• **WORK ORDER**
Find the lines in the records below that contain "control", and report each of them.

• **DATA FOR PROCESSING**
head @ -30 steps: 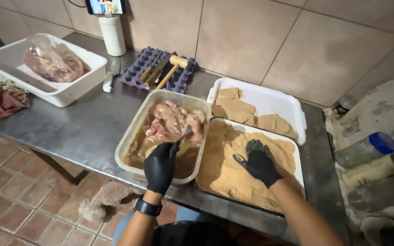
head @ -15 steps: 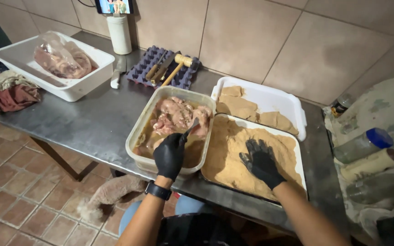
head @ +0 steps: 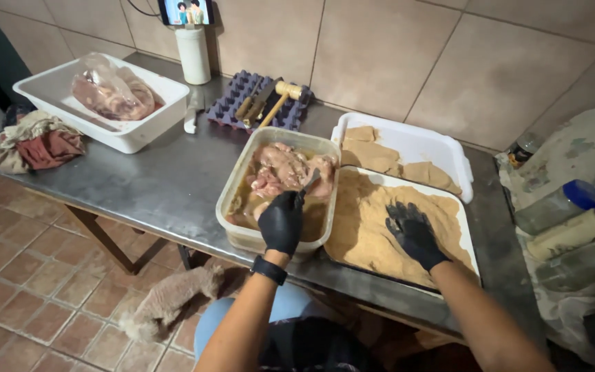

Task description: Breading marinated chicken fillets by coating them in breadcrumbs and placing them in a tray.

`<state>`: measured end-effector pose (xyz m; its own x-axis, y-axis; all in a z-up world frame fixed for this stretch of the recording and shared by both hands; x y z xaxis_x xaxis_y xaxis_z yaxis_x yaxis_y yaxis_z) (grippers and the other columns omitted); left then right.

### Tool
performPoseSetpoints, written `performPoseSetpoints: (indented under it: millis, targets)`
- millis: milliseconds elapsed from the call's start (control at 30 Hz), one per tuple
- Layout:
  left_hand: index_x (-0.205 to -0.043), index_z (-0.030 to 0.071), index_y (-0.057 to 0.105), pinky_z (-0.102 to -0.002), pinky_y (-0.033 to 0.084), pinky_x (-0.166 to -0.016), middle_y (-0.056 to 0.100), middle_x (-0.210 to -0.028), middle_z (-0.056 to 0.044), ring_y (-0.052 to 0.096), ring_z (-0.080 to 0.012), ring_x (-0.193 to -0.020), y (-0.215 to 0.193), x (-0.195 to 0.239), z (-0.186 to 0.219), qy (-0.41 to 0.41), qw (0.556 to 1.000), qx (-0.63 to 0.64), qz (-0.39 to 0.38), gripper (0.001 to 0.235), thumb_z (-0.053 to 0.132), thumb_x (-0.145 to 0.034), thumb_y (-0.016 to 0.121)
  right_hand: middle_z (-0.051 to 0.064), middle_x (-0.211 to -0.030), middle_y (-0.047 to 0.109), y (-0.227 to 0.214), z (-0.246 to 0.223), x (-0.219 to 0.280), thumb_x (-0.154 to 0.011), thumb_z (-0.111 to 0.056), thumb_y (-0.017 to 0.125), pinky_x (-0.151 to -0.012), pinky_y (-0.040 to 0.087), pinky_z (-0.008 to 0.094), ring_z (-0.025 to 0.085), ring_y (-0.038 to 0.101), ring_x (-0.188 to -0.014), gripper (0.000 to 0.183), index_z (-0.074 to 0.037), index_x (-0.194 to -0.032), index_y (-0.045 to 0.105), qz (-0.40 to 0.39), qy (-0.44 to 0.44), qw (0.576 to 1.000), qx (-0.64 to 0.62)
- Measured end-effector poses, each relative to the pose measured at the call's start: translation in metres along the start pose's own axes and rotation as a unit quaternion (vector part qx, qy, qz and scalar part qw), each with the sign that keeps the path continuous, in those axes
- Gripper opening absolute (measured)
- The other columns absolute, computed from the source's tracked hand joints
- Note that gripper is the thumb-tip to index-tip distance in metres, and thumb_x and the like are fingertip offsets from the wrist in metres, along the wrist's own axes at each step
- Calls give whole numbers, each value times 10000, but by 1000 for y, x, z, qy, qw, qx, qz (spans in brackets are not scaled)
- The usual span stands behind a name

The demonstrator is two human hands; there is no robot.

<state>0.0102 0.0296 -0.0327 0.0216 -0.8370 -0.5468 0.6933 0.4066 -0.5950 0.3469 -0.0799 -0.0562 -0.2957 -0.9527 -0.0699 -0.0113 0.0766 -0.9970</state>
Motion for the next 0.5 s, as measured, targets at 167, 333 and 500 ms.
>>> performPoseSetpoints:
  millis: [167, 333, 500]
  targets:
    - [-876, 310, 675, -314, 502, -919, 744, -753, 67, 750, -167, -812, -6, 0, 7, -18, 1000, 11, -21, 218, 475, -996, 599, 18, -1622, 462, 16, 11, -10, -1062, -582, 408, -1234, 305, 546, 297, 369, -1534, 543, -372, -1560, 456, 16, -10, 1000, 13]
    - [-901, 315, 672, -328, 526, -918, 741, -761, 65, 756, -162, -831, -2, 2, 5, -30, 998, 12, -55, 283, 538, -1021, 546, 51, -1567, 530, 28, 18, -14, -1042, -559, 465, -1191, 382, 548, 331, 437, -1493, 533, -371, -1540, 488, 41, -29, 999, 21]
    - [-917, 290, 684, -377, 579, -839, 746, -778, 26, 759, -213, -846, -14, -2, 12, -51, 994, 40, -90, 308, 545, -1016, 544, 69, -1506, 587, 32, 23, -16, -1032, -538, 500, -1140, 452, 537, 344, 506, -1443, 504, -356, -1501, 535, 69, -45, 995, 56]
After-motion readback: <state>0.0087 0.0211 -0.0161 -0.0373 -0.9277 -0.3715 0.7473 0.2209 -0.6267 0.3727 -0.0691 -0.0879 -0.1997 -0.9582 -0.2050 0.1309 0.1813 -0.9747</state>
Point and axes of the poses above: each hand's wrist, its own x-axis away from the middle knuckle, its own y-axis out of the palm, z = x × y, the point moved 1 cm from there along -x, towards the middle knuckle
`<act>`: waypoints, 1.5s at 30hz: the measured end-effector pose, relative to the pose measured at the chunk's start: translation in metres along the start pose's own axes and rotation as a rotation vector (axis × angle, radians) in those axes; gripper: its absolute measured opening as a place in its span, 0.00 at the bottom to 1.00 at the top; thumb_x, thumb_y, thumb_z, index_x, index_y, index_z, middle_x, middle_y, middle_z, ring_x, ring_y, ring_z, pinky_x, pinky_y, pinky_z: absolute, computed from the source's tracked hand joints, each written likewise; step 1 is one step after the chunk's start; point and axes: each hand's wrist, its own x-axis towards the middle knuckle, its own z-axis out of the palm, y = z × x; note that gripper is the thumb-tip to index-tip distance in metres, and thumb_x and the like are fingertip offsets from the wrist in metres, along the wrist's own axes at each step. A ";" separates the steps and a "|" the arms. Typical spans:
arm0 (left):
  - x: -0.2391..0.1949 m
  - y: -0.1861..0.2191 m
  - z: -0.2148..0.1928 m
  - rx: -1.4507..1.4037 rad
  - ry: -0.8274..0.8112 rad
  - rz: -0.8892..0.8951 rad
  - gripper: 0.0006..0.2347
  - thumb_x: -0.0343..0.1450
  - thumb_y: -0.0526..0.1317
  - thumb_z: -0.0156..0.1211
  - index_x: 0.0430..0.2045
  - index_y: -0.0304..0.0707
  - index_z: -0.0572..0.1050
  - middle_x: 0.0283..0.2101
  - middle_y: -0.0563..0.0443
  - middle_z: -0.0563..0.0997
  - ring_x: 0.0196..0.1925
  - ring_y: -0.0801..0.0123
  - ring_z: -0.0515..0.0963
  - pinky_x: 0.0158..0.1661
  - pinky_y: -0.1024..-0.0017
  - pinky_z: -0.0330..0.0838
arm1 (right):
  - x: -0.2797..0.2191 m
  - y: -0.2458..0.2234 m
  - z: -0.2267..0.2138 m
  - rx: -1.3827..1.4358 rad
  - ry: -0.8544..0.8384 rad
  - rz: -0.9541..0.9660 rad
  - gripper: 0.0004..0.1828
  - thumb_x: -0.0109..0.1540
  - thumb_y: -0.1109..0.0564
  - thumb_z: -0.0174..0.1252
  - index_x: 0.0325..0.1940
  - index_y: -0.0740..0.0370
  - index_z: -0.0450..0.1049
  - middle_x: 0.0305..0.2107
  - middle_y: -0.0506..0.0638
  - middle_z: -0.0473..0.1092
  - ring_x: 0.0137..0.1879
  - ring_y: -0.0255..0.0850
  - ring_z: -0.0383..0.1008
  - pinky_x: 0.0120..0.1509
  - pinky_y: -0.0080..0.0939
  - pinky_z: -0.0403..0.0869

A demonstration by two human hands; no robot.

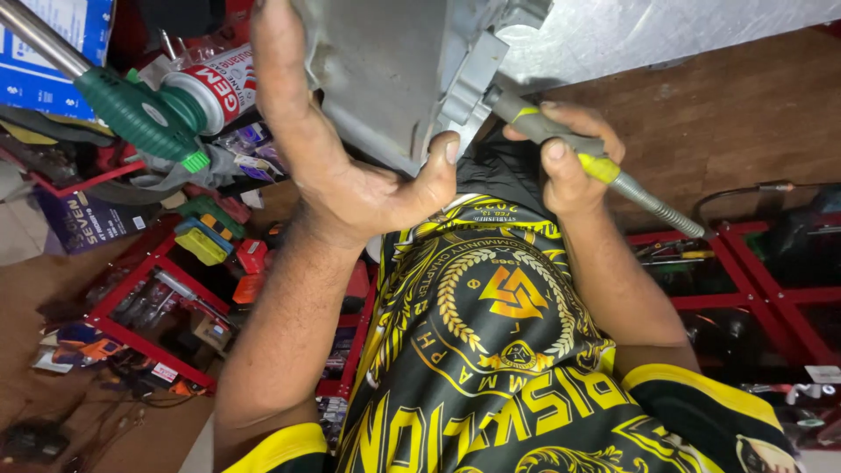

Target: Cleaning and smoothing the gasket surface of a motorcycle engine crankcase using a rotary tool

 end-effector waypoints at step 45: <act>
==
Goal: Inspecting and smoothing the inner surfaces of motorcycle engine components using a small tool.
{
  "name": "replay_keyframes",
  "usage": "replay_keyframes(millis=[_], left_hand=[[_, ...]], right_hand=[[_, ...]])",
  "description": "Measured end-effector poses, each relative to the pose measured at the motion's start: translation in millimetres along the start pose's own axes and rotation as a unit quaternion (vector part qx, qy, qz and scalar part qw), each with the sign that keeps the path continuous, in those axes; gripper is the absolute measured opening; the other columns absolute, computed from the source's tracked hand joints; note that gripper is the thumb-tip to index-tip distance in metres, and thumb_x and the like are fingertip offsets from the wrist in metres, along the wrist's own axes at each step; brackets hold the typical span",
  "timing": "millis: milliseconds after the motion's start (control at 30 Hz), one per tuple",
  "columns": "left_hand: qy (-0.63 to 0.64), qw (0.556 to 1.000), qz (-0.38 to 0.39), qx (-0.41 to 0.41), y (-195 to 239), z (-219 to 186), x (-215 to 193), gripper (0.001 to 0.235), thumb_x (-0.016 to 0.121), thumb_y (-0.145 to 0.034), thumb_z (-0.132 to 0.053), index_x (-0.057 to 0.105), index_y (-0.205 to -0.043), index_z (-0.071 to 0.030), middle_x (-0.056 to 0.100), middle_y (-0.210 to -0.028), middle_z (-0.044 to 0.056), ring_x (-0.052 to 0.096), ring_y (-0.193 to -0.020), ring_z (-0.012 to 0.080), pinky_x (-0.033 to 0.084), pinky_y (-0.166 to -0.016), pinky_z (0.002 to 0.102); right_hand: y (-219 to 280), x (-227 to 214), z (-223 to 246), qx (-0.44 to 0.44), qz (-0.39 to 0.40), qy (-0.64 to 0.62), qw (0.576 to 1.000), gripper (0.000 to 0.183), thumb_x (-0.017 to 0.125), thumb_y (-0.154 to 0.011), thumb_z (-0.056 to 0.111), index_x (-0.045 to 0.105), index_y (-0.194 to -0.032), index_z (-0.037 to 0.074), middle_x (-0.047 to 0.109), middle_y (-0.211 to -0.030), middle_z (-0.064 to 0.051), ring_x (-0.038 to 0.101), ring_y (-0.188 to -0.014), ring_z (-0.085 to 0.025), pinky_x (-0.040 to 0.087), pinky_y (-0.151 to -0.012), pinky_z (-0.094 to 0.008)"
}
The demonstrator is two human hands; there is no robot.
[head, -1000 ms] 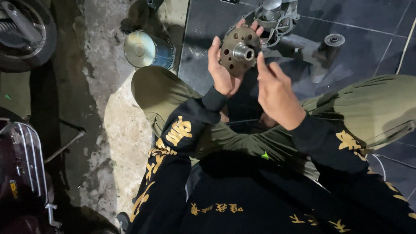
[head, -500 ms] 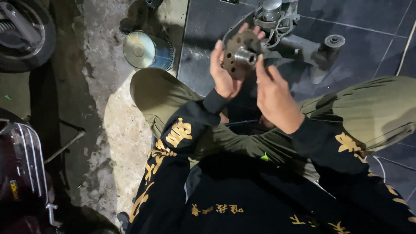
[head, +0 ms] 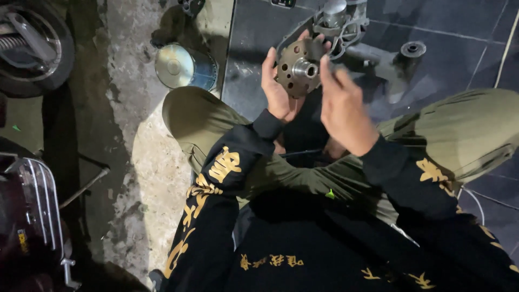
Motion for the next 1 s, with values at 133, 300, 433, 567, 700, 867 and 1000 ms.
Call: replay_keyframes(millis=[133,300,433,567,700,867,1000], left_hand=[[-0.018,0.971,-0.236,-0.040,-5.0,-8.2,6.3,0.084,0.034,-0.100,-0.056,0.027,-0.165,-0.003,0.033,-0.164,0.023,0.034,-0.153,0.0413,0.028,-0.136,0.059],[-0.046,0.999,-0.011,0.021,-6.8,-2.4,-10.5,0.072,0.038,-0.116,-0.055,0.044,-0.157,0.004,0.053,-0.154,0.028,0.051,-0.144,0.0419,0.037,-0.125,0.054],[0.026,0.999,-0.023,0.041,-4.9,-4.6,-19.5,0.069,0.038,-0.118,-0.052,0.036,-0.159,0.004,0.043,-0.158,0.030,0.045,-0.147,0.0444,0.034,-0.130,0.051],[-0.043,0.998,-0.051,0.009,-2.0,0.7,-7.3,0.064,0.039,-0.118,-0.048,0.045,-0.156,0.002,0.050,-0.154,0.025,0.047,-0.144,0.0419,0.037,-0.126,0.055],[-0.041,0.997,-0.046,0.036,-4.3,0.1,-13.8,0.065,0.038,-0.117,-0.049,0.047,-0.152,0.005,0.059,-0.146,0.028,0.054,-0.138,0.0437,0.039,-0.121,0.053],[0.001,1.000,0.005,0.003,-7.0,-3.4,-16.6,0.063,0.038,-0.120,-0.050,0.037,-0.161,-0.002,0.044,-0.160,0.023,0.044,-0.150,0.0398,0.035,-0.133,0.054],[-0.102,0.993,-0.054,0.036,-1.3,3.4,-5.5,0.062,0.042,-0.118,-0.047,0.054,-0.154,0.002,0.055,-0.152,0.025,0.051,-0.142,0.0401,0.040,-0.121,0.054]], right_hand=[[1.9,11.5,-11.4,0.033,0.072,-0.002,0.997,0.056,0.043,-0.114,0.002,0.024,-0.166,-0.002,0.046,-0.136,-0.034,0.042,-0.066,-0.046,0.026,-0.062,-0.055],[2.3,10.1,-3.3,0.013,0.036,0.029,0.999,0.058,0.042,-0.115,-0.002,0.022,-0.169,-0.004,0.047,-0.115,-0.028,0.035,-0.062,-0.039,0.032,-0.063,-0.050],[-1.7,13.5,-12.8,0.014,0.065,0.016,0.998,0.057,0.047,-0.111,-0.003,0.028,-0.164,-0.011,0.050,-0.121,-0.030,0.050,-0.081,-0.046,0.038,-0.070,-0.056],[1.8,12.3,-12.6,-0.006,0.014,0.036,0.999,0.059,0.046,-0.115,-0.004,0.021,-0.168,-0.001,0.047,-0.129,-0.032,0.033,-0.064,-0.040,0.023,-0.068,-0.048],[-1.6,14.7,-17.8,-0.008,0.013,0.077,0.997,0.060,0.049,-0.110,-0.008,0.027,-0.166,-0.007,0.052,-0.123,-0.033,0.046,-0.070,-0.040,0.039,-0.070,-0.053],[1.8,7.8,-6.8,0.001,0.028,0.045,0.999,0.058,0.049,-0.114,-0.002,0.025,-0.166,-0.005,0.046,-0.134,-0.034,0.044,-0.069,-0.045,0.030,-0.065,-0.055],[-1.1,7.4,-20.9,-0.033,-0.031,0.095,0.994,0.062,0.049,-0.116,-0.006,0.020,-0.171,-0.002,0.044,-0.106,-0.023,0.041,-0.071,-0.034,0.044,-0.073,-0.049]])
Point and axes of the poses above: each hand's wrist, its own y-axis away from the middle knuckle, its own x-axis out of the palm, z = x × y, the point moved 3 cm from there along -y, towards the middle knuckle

• **RESPONSE BOX**
- millis: milliseconds elapsed from the call's start (control at 30 Hz), one per tuple
  "timing": "millis: milliseconds after the motion's start (control at 30 Hz), one per tuple",

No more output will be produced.